The problem: How many lines below hold "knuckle"? Answer with only the number.

Dataset content:
.....

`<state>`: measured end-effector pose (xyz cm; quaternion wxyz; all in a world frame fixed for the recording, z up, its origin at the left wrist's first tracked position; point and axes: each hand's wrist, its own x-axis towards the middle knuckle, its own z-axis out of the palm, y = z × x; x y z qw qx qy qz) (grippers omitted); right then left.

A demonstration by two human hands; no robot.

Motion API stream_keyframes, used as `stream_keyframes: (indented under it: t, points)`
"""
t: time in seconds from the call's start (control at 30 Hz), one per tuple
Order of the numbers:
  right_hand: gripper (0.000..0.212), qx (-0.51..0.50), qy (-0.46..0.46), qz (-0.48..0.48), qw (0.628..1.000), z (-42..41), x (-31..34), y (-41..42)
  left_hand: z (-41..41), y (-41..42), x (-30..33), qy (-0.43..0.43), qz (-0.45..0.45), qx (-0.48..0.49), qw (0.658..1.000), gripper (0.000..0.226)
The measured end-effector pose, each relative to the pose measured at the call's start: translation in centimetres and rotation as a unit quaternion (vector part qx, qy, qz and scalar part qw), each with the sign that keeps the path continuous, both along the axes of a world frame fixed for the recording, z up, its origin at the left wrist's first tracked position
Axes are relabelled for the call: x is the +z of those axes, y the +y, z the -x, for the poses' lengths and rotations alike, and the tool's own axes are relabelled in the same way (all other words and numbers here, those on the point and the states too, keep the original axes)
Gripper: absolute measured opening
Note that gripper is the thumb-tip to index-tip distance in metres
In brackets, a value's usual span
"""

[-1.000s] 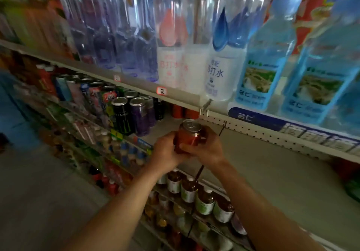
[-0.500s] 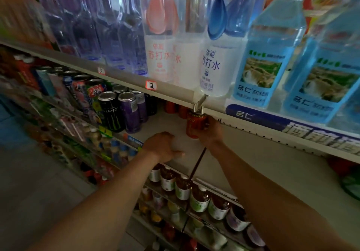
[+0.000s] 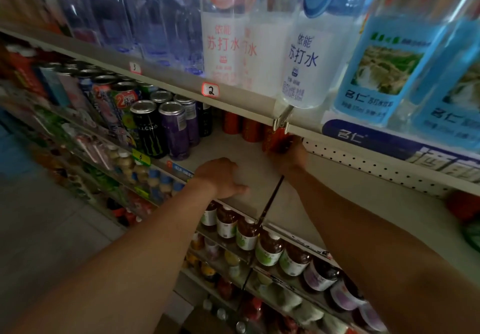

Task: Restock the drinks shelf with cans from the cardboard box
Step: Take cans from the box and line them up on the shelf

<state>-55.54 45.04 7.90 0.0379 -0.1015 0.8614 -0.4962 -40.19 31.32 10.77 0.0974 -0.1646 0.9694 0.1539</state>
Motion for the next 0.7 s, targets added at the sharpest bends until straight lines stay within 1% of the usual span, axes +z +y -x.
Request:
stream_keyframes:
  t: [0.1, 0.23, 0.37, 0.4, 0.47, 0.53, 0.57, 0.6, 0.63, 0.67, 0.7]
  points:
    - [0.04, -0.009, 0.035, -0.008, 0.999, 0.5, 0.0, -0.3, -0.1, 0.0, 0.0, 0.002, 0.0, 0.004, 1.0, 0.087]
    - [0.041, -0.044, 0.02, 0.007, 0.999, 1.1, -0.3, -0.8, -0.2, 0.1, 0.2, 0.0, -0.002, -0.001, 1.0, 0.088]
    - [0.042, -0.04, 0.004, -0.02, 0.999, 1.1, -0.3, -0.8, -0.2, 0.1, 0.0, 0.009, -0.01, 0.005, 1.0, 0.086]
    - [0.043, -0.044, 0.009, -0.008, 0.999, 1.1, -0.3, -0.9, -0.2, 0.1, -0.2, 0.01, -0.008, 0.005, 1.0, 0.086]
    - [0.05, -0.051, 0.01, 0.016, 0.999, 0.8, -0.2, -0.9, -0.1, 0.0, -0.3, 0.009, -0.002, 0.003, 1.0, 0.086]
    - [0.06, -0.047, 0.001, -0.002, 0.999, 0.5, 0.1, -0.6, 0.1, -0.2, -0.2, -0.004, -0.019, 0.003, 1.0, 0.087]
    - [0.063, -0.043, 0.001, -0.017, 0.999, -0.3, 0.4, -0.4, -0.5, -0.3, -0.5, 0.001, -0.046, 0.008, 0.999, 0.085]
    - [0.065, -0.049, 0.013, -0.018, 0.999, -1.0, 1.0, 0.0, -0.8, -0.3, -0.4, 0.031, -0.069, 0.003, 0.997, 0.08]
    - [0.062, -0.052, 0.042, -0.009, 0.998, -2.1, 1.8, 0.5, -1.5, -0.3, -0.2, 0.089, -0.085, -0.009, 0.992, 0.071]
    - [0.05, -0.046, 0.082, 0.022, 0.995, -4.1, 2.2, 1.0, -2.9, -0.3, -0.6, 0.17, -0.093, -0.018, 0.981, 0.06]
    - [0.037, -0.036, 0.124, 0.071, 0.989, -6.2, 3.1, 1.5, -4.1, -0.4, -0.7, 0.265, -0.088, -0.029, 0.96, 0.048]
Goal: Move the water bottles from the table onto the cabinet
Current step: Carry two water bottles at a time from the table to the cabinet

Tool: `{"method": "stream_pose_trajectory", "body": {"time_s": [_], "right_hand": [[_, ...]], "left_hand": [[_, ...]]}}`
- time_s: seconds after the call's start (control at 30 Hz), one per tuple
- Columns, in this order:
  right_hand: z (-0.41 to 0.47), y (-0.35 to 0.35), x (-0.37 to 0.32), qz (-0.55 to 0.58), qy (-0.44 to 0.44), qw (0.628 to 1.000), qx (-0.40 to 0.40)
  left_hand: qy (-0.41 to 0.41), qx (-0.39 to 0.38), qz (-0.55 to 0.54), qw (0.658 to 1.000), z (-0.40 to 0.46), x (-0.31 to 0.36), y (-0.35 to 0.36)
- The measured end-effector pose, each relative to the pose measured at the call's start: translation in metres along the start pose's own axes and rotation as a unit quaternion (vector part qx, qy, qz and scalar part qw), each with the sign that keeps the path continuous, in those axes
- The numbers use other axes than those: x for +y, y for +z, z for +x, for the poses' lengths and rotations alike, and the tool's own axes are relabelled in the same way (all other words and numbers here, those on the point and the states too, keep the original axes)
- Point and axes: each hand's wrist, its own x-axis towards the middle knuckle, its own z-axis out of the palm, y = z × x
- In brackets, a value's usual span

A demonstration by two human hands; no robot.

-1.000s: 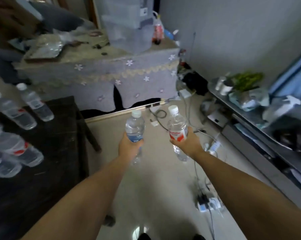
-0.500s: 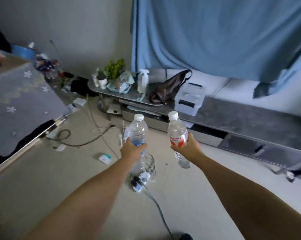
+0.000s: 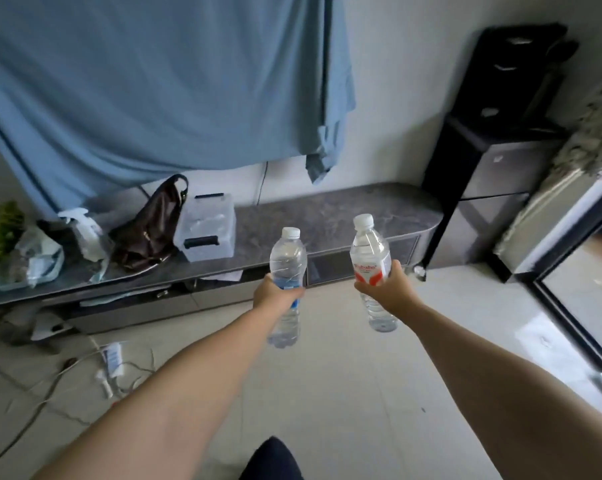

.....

Answer space: 2